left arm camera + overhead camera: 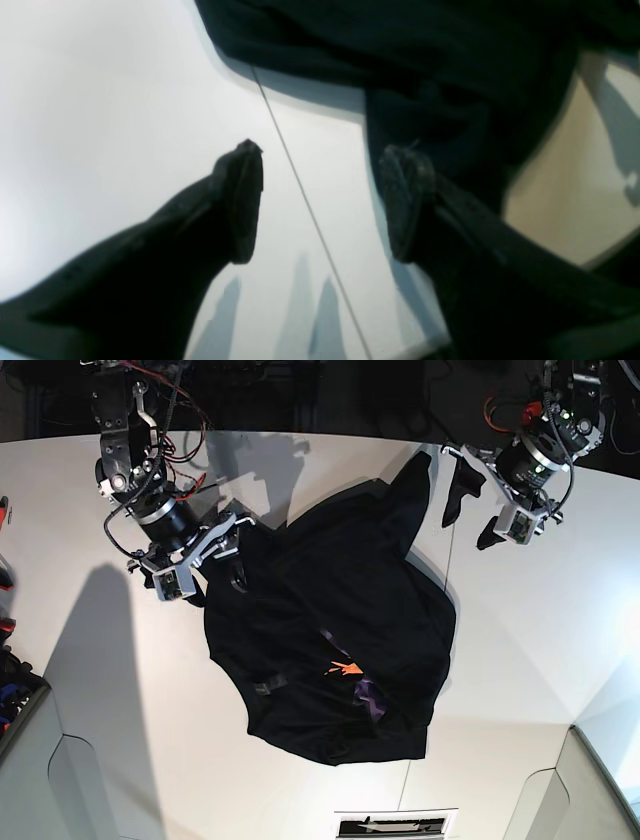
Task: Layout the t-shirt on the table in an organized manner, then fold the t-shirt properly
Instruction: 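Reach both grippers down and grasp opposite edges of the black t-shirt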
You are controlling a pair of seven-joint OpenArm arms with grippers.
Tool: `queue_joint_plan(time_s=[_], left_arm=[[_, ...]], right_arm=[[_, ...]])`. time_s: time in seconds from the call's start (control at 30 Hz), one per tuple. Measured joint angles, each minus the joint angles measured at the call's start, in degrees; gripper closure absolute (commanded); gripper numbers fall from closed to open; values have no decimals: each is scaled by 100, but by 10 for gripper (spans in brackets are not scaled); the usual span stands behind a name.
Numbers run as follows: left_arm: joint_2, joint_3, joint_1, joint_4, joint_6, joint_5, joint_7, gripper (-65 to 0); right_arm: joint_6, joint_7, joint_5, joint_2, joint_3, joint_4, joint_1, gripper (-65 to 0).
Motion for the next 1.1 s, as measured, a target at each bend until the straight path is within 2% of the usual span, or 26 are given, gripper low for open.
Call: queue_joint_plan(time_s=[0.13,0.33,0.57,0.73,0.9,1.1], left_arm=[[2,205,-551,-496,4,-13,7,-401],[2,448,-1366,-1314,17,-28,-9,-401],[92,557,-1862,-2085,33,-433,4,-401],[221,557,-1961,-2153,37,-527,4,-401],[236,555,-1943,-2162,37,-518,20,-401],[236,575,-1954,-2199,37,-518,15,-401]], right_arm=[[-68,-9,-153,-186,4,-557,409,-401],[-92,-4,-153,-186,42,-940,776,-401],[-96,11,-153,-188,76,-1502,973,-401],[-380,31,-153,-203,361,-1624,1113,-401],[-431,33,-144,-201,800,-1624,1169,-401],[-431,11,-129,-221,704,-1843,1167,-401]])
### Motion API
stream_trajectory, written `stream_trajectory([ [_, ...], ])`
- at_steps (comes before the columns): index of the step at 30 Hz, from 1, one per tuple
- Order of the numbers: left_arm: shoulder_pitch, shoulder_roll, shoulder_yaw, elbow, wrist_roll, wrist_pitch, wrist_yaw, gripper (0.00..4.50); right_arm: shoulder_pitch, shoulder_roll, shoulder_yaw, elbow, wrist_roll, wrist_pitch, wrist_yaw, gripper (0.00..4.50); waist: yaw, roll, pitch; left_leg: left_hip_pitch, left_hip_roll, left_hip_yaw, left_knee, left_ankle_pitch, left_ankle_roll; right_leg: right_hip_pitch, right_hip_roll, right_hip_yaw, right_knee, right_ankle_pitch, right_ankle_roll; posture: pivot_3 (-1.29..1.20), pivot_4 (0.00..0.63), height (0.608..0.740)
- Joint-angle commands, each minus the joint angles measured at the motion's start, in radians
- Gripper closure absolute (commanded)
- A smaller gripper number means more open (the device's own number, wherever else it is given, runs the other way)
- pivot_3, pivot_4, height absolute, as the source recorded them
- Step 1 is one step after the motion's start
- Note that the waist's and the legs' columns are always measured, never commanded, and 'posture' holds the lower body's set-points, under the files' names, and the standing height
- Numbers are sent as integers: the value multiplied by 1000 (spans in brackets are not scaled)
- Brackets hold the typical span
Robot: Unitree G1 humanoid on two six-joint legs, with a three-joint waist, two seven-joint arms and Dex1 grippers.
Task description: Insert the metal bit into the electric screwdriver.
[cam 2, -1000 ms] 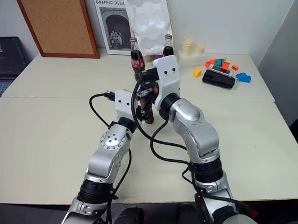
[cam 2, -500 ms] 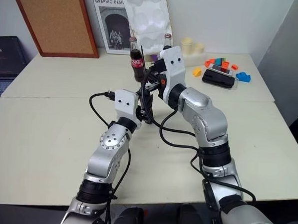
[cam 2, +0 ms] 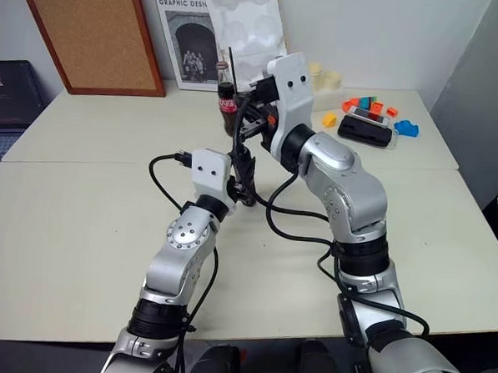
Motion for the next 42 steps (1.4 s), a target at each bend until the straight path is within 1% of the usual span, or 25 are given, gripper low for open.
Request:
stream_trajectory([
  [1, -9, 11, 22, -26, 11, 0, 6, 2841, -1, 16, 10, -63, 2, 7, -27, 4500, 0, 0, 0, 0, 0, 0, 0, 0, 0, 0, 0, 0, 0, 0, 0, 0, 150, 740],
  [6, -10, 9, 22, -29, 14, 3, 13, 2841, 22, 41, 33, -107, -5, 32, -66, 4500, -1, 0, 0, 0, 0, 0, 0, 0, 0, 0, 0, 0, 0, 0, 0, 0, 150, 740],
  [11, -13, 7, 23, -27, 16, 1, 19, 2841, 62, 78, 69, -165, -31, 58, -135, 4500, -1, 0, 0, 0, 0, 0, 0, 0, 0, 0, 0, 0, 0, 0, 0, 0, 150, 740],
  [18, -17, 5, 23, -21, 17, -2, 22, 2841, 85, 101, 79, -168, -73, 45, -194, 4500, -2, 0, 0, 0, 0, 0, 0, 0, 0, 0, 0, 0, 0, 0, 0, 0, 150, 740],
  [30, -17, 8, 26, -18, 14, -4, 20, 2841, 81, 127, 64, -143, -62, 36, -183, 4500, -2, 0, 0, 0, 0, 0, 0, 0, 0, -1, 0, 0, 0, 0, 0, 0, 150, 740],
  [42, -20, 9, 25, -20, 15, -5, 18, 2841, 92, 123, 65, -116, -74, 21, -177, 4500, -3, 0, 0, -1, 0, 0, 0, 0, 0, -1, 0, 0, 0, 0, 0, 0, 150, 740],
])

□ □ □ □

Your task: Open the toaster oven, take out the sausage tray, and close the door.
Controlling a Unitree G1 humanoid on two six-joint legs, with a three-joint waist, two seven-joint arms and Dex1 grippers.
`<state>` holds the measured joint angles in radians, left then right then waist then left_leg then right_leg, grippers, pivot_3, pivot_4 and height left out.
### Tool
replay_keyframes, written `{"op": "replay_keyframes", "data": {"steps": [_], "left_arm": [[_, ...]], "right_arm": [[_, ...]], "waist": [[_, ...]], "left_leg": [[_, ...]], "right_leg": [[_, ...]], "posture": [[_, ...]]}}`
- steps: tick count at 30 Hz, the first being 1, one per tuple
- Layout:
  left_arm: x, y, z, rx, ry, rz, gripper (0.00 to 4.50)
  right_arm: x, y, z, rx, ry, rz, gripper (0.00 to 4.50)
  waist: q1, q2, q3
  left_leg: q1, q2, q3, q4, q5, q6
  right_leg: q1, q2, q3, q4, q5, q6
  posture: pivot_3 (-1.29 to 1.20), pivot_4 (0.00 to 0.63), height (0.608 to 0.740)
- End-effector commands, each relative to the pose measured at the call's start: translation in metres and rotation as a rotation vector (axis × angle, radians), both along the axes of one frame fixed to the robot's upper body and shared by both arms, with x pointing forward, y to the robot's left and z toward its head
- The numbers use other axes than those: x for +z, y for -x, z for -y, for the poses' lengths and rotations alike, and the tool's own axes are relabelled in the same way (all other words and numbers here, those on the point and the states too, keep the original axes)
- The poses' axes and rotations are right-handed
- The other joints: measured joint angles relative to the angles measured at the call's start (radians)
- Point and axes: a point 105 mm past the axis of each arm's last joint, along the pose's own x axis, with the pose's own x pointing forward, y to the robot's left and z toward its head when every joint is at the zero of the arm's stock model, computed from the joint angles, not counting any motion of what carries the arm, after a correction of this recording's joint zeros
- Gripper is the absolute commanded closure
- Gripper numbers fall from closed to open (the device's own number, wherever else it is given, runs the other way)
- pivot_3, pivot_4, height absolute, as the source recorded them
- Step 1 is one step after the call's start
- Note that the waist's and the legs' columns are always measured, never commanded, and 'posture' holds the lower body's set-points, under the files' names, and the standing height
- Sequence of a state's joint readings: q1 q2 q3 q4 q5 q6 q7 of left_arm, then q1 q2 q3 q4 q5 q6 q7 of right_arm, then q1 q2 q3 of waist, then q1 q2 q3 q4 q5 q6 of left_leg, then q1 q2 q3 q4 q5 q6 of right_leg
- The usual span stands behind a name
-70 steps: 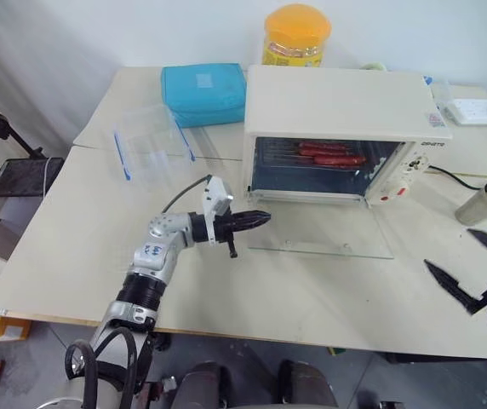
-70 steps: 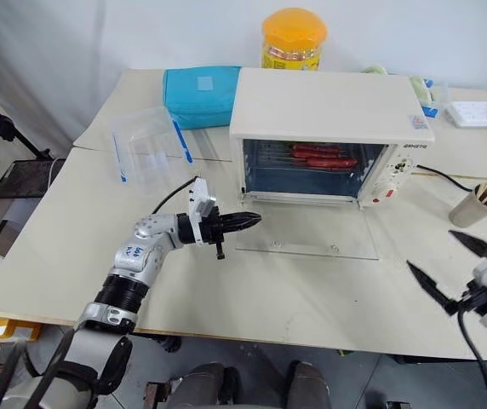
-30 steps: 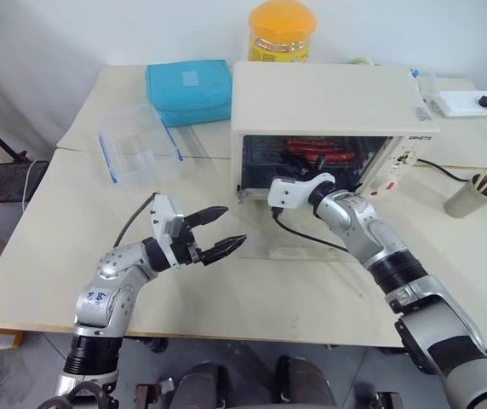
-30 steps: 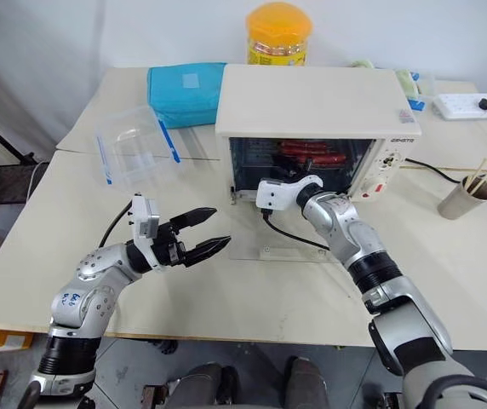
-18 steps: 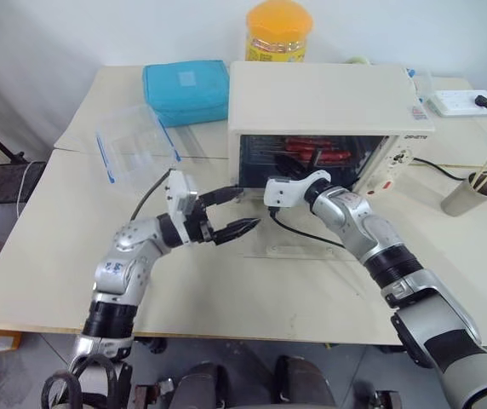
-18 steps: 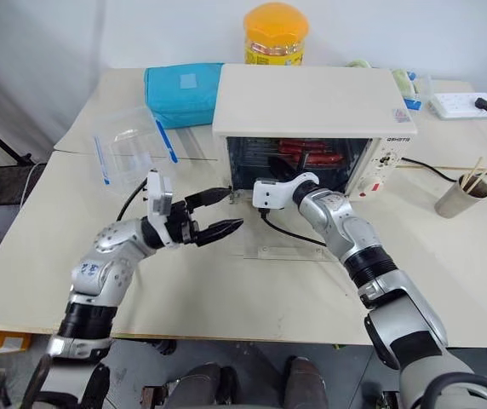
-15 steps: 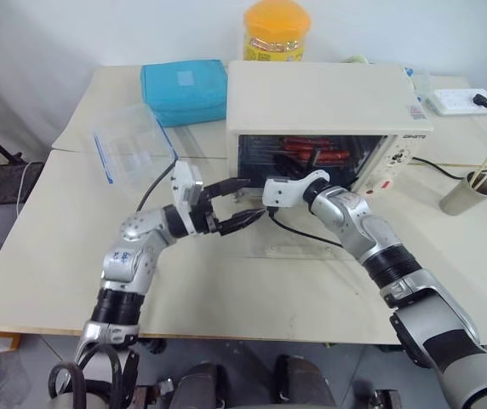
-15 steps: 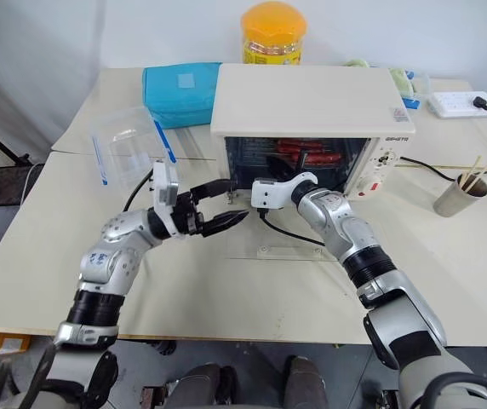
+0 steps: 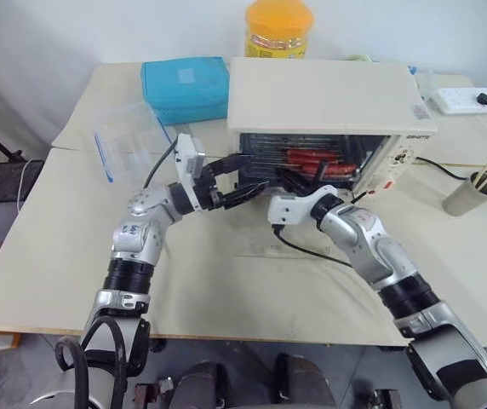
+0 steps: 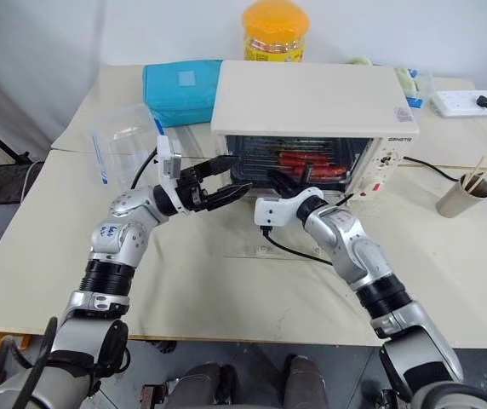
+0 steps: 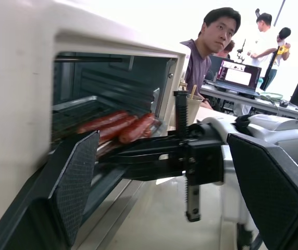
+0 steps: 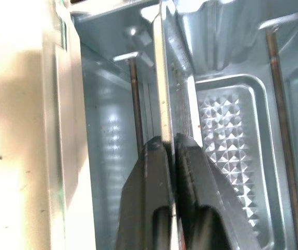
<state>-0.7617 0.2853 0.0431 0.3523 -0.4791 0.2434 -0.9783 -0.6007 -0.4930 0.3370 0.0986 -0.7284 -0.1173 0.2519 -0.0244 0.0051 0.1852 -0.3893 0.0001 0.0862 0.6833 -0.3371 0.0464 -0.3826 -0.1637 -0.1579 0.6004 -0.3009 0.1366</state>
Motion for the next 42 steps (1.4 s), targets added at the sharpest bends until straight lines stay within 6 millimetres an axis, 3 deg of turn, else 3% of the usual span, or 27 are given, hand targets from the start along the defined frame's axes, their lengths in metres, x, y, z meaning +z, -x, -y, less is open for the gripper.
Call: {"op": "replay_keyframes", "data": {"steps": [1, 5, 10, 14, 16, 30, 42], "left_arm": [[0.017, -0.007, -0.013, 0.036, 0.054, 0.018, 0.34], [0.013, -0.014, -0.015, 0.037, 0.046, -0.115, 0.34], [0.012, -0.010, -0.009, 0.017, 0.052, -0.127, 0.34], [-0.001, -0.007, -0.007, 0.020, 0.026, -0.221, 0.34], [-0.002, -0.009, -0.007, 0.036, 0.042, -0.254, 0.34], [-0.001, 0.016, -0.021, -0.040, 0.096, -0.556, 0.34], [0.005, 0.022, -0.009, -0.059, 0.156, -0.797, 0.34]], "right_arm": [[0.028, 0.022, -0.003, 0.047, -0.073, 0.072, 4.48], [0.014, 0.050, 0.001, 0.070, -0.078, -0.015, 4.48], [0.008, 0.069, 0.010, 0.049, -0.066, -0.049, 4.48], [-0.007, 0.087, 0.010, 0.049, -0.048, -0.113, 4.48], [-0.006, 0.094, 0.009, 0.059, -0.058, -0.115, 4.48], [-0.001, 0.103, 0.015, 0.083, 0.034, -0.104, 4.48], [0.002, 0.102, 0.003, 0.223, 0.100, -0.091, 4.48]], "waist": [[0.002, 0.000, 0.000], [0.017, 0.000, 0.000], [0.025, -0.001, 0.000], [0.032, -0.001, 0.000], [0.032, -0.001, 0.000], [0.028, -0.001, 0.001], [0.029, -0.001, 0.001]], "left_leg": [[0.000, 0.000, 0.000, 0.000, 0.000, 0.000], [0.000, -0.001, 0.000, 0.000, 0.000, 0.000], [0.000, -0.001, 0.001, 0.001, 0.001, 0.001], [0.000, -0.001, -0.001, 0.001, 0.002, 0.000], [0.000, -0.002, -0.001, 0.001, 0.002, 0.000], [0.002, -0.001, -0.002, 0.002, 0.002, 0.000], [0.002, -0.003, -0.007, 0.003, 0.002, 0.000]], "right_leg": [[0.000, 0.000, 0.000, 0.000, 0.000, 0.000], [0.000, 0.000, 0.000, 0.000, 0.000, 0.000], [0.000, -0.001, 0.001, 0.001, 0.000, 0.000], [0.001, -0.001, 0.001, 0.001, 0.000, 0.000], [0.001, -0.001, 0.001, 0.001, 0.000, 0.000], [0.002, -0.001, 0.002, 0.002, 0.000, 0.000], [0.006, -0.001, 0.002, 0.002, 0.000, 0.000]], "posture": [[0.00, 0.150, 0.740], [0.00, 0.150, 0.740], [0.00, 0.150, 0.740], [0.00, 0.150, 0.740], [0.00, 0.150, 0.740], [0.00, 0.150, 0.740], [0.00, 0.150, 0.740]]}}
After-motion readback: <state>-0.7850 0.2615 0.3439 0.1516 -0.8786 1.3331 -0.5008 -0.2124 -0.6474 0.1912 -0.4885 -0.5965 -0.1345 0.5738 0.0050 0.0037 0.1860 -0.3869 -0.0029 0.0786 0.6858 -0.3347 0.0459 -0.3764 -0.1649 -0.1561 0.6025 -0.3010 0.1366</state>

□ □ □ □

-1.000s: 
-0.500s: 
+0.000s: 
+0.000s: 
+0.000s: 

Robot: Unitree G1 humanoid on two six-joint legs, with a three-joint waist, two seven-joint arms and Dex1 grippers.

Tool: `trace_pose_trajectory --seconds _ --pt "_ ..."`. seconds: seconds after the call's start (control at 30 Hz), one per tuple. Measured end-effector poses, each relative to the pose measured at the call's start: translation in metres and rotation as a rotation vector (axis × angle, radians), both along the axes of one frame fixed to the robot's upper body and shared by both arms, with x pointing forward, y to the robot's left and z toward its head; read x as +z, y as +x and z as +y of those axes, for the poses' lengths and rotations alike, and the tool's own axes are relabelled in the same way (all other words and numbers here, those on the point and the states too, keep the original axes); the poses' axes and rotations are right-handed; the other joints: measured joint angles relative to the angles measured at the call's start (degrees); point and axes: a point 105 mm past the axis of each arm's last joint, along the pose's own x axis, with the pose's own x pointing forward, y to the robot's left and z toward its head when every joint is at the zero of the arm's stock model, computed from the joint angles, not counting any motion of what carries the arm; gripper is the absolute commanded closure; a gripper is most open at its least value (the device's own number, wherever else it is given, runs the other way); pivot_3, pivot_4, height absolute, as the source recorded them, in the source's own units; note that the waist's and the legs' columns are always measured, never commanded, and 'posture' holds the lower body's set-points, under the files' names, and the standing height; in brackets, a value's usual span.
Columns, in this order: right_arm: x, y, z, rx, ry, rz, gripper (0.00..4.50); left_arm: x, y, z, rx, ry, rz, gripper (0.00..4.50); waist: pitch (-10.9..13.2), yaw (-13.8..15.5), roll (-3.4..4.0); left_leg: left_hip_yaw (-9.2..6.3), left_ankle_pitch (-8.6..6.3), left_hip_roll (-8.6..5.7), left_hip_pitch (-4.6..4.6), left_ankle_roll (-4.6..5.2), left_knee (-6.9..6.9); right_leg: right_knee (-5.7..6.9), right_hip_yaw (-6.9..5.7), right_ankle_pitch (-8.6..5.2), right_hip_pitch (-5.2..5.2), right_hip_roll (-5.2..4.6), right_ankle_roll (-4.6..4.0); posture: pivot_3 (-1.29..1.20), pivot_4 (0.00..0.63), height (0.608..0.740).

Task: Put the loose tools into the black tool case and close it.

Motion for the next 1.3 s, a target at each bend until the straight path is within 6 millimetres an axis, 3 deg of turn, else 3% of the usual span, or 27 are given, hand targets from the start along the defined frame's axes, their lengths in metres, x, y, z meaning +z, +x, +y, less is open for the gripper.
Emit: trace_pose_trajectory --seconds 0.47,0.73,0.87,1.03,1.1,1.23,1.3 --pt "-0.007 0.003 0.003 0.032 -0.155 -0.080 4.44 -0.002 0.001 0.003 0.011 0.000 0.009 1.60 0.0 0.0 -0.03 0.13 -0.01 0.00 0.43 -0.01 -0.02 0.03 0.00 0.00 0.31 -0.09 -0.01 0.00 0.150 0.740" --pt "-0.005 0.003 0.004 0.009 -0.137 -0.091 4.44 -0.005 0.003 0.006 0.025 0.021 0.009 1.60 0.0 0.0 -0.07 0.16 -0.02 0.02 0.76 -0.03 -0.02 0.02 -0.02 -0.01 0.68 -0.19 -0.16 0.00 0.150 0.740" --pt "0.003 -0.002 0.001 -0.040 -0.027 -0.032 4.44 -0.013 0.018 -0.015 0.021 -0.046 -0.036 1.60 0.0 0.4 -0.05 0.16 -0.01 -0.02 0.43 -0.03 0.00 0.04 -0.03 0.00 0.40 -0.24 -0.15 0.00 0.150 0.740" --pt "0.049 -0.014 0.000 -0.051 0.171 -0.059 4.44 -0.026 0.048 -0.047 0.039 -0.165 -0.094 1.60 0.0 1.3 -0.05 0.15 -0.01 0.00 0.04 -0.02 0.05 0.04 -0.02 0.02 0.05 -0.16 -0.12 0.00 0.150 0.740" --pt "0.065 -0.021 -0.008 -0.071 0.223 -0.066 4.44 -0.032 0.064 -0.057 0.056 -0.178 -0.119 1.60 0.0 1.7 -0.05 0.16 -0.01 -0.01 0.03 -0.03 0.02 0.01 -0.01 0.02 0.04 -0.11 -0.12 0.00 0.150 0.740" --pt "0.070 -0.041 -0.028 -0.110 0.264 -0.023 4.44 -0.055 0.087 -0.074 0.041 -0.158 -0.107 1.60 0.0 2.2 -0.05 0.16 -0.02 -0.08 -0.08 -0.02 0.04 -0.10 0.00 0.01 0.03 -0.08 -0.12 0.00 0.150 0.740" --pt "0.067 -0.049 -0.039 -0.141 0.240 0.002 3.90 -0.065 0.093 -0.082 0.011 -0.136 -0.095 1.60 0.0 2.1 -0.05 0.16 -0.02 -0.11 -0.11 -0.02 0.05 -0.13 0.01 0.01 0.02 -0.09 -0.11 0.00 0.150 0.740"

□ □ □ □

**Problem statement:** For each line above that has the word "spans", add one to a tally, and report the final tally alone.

**Problem solution:** 2